Юные священники, только что окончившие семинарию, и застенчивые монахини, путешествующие во втором классе, закрывают лицо и убегают прочь под насмешливым взглядом бородатого старика миссионера, испытавшего и не такое на своем веку.
Я не решаюсь сойти на берег, ибо возвращение на борт слишком затруднительно. Нужно заплатить бешеные деньги, чтобы вернуться на пароход. Двое французских матросов, проплутавших среди церквей в поисках совершенно иного храма, находят выход из положения, выбросив вымогателя-гондольера за борт. Несколько взмахов весел, и они уже у трапа; от судна как раз отходит буксирный катер, и они привязывают к нему лодку, а гондольер тем временем барахтается в воде, посылая им проклятья. Матросов приветствуют радостными возгласами как героев, отомстивших гнусным мальтийцам за все принесенные им жертвы.

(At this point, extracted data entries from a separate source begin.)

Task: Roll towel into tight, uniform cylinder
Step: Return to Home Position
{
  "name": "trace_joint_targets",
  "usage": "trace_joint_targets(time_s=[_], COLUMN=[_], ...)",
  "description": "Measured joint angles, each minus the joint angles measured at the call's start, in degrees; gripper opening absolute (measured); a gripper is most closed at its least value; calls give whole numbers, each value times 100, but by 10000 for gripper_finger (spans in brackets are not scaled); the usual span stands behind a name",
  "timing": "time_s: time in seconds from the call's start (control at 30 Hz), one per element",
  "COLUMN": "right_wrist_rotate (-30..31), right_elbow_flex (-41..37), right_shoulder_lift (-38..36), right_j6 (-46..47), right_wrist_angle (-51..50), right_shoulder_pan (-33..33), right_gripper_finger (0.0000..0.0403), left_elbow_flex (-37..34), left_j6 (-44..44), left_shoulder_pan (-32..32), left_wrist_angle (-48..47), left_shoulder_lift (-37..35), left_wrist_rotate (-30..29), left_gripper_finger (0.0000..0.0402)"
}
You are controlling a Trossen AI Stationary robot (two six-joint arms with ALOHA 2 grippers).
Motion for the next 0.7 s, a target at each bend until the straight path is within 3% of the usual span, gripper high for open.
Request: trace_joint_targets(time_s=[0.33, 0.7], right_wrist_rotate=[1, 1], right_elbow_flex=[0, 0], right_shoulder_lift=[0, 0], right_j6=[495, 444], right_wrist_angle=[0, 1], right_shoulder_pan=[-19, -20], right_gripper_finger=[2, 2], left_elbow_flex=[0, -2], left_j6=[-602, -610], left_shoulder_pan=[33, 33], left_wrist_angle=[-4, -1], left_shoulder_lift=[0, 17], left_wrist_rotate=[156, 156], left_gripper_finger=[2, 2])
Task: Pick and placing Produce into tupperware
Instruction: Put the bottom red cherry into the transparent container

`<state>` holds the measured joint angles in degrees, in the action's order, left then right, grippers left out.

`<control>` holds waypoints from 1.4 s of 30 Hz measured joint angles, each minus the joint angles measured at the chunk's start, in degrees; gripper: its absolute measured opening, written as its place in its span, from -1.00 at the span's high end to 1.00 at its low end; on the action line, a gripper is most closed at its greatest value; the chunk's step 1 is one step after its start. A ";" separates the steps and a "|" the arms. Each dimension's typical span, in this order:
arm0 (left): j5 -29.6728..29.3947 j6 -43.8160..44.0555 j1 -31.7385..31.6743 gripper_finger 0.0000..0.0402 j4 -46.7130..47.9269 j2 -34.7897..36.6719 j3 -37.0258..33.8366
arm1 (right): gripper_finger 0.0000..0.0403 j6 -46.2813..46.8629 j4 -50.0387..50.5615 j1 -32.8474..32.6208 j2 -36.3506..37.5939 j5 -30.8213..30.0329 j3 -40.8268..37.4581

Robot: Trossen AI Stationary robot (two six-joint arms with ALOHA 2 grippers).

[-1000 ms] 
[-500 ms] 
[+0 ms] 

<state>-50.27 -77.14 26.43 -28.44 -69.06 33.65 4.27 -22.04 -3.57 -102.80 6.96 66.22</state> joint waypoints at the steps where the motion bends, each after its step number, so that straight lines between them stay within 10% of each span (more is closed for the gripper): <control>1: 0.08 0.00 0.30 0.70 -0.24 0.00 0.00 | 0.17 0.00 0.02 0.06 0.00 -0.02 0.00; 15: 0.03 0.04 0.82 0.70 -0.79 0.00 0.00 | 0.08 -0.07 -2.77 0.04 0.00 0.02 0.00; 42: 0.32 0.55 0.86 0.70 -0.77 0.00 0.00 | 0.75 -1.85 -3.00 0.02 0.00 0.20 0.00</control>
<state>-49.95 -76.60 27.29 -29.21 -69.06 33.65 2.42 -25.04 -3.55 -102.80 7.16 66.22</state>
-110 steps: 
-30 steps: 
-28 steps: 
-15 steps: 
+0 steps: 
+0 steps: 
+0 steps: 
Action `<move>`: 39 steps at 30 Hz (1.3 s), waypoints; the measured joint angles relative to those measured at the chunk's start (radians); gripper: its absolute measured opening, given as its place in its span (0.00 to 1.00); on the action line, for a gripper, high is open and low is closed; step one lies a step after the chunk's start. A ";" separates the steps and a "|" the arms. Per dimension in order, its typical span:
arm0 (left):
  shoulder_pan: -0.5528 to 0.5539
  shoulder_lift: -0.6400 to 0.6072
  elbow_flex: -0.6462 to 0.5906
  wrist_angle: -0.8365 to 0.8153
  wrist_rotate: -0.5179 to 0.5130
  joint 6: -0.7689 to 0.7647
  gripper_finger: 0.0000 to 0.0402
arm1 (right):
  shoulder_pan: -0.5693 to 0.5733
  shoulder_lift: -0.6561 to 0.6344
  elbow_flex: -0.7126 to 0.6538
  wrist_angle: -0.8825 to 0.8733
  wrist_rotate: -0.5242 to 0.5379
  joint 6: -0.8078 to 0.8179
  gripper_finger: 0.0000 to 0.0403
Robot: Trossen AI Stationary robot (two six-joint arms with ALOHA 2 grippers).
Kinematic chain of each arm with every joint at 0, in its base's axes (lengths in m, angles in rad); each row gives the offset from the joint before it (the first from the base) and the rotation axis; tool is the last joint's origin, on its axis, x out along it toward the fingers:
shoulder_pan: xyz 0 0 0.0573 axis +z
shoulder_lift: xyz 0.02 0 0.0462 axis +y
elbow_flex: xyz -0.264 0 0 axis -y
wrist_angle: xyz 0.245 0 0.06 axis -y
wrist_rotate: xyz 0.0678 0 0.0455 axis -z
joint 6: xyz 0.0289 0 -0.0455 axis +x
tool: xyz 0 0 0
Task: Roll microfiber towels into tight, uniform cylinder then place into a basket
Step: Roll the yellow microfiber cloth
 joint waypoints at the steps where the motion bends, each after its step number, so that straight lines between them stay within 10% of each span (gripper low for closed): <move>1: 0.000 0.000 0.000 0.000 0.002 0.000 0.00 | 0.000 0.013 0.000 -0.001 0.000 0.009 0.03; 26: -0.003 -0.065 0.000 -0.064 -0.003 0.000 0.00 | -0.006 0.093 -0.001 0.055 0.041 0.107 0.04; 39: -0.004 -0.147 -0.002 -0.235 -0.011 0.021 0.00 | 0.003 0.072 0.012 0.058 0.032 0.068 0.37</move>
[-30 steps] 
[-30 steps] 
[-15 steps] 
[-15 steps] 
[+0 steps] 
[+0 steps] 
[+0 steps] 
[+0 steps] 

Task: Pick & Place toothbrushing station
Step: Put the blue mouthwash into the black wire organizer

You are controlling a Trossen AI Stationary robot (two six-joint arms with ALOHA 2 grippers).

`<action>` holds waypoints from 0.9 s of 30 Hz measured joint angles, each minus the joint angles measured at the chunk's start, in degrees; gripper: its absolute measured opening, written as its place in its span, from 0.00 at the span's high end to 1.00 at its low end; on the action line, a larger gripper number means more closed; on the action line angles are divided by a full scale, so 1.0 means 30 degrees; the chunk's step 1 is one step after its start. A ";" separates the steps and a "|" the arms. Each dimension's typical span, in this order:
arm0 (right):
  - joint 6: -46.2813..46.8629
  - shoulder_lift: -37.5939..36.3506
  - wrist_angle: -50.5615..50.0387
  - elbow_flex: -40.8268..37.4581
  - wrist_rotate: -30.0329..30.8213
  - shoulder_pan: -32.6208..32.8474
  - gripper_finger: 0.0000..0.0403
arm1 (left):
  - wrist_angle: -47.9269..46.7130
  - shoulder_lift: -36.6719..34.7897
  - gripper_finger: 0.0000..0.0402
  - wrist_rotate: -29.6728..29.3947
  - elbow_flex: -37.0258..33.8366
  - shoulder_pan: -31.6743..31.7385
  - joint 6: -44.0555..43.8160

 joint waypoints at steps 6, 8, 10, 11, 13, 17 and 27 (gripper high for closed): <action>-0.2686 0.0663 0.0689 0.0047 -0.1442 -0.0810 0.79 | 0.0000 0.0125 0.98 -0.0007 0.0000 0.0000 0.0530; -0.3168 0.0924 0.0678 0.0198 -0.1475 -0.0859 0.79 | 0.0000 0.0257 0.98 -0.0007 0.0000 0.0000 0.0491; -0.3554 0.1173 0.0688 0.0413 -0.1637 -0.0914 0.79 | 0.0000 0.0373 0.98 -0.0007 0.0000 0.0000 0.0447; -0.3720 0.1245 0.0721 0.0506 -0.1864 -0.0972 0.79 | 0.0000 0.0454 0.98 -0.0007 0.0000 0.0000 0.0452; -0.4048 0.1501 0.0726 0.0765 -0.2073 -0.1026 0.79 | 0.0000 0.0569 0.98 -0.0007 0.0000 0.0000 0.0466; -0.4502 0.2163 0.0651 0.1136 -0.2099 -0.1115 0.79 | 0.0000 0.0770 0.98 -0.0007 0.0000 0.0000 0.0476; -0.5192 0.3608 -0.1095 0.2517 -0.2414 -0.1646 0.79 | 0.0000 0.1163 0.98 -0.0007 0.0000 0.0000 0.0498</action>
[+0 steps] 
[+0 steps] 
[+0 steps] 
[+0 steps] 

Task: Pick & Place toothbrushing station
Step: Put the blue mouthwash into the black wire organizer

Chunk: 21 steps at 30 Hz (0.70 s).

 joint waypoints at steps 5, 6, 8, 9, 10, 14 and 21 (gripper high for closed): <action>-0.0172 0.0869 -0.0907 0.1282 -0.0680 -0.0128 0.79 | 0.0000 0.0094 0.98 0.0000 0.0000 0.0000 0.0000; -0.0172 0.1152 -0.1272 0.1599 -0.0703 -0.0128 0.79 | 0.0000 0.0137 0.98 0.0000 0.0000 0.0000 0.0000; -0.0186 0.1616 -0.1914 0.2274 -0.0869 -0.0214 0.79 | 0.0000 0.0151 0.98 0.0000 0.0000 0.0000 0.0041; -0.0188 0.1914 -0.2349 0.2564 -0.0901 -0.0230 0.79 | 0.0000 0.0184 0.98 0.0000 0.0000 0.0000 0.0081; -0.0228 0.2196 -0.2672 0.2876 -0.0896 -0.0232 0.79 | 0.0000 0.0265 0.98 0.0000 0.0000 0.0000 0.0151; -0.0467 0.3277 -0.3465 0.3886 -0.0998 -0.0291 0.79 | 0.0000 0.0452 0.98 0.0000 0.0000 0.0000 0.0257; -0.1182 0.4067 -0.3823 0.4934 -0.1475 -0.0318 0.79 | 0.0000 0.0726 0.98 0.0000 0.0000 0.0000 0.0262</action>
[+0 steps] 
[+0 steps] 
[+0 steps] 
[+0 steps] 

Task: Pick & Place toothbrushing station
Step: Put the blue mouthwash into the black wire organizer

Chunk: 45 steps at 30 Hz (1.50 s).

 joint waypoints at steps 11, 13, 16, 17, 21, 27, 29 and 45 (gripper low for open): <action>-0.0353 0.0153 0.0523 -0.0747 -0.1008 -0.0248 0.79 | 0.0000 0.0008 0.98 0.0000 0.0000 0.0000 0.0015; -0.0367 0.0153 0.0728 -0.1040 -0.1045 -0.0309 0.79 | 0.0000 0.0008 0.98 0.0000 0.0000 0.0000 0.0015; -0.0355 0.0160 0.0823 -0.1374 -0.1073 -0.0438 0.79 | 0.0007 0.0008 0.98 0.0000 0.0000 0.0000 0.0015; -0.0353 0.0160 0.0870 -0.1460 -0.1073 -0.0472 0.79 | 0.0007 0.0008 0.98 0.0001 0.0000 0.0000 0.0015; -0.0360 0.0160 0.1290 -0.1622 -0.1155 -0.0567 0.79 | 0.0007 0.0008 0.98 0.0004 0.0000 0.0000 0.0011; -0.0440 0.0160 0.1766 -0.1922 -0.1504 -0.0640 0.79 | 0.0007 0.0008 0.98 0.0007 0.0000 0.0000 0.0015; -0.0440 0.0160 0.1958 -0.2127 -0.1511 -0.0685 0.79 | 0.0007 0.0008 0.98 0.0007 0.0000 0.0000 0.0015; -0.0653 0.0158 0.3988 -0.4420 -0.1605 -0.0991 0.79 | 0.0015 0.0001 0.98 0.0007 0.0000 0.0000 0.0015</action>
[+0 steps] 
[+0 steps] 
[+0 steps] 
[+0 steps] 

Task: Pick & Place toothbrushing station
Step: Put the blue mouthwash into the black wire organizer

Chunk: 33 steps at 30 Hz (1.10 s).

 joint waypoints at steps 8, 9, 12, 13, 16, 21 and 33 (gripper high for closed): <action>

Сегодня утром мы вошли в Афинский залив. Это водоем удивительной, немыслимой голубизны, окаймленный горами, тоже голубого цвета, но с пепельным отливом, с игрой розового и зеленого оттенков. Склоны гор усеяны белыми точками, словно маргаритками на лугу. Это одинокие дома деревушек, разбросанных по холмам уступами.
Вот и Пирей, окольцованный рыже-золотистыми холмами. Свет зари заливает красные черепицы крыш, пылающие на фоне голубого неба, легкий и теплый воздух благоухает смолистым запахом сосен и ароматом лаванды.
Это Греция, и античные образы героев и полубогов оживают в душе при виде великолепных декораций.